When last we read about them, the Harpers were just outside Bozeman, Montana where their old Ford overheated. They are bound and determined to make it to Wenatchee, Washington, and start a new life as apple farmers, but the Great Depression has a nasty habit of shattering dreams.

Let’s peek in and see how the Harpers are doing.

THE NEXT DAY

We said goodbye to the Turcottes the next day. They rode along with us for twenty miles then said they were going to follow State Road One-Ninety-One south into Yellowstone. There was supposedly work there with the CCC and they needed money badly for their families back east. And so we shook hands, wished them well and watched as the two brothers took their first weary steps south towards the Gallatin Range. Ahead of us, to the west, stood a couple hundred miles of pure ruggedness, followed by a God-forsaken desert; I heard Evelyn sigh as she looked west with me, then felt her hand on my arm.

“It’s a big country, isn’t it, husband?

“Yes it is, Evelyn.”

“But all that bigness, Peter, simply means big opportunities. Let’s get back on the road and gobble up some of those opportunities before they’re all gone.”

It’s hard to imagine a man finding a better woman than Evelyn.

We took it slow that day, coaxing the old Ford, babying her, really, but she had served us well over the years and deserved some pampering. The peaks ahead of us, and to the south, all had a mantle of snow, an odd sight for Iowa farmers and a chilling reminder of all we left behind and all we faced ahead, rugged peaks, jagged peaks with the ability to slice a man’s dreams and leave him bloodied and broken.

Thirty, forty miles an hour, up one side of a hill and down the other, stopping often to put more water in the radiator, collecting our thoughts and our nerve, always pushing west.
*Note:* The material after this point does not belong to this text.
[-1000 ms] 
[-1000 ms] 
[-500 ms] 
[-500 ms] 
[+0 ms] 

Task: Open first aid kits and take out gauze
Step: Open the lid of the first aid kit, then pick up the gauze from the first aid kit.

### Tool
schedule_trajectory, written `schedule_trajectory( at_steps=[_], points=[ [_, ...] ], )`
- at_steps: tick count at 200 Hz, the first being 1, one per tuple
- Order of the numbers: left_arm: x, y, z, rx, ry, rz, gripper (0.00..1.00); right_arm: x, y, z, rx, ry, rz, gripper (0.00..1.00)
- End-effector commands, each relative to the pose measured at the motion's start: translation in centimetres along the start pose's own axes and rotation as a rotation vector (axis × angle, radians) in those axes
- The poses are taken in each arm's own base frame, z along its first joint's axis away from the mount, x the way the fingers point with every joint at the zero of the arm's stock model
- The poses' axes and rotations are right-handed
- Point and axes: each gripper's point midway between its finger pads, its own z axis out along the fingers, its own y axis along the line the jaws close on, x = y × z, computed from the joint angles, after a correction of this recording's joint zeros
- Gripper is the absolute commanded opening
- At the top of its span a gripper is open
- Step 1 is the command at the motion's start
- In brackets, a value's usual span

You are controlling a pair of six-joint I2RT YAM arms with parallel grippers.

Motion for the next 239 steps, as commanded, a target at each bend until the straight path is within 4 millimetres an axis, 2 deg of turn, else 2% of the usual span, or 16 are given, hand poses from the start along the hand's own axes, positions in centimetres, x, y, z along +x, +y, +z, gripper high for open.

We passed the occasional ranch and drove through small towns with unfamiliar names, Logan, Three Forks, Cardwell and Whitehall. We crossed over rivers read about long ago in school books, the Gallatin, the Madison and the Jefferson. We saw the mines of Butte and the old prison at Deer Lodge and we followed the Clark Fork, its waters running shallow and peaceful into Missoula and still more mountains.

Crossing into the west

Crossing into the west

Pushing Further West

We began to have a sense for what the pioneers must have felt ninety years earlier, the enormity of it all, the butt-puckering feeling of insignificance in a wilderness that knew nothing of economic depressions or the vagaries of a stock market, that cared less about the silliness of man. This country always was and always would be, and my family seemed to recognize, as one, that we are all just visitors on this land and we damned well better respect it for the wonder that it was.

The heat lessened as we climbed. Gone were the clouds of dust and choking stench of rotting farm animals. The air was clear and even in August it had a bite to it, a hint that winter was fast-approaching and only a fool would be making this trip a month in the future.

As the sun set ahead of us, and dusk weighed down upon us, we slowly passed a sign that welcomed us to Idaho. We decided it was as good a spot as any to have a late dinner and find comfort in the blanket of approaching stars. Peter Junior and Emma set about making a fire while Evelyn unpacked some plates. I grabbed the .22 and Timothy and I went off in search of rabbit. Our luck was good and my aim true, and twenty minutes later Evelyn was skinning and gutting the rabbit as daylight left us for good and the fire announced our intention to stay for the night.

“A man could get swallowed up in this country,” Peter Junior said to anyone listening as he stared off into the darkness.

“True words, son,” I answered. “I suspect a man learns, right quick, to respect this country and give it its due. That or die young, a fool.”

Do the mountains never end?

Do the mountains never end?

After Dinner

We finished off the rabbit, a feast fit for weary kings and queens, and laid out our blankets for a night under stars so plentiful as to seem suffocating. Evelyn curled up next to me. Peter Junior and Emma, completely tossing aside all pretense, bedded down next to each other, with young Timothy content between them. The quiet was unnerving at first, so vast and unknown, but then it became comforting and I felt myself relax.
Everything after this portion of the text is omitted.